## [Task statement]
Track down every line below that holds "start" and copy it.

*** Collected material

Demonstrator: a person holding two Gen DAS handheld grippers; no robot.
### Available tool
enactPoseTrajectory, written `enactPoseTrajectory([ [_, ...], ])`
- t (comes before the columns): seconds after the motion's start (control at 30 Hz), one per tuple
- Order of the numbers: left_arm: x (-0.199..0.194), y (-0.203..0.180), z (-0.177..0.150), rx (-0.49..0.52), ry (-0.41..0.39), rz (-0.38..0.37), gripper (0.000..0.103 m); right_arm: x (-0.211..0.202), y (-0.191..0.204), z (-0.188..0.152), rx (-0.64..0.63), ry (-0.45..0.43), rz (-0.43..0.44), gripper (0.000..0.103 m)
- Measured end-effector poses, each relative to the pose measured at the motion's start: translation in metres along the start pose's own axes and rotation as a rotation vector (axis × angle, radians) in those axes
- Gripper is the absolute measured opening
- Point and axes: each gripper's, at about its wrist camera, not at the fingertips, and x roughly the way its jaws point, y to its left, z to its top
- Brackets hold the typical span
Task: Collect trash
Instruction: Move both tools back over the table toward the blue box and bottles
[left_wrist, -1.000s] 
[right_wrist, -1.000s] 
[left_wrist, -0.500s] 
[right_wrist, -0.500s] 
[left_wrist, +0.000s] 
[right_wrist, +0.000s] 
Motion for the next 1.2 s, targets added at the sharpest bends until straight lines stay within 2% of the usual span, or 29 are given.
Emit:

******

## [Answer section]
- t (comes before the columns): seconds after the motion's start (control at 30 Hz), one per tuple
- Measured end-effector poses, each relative to the pose measured at the motion's start: translation in metres along the start pose's own axes and rotation as a rotation vector (axis × angle, radians) in those axes

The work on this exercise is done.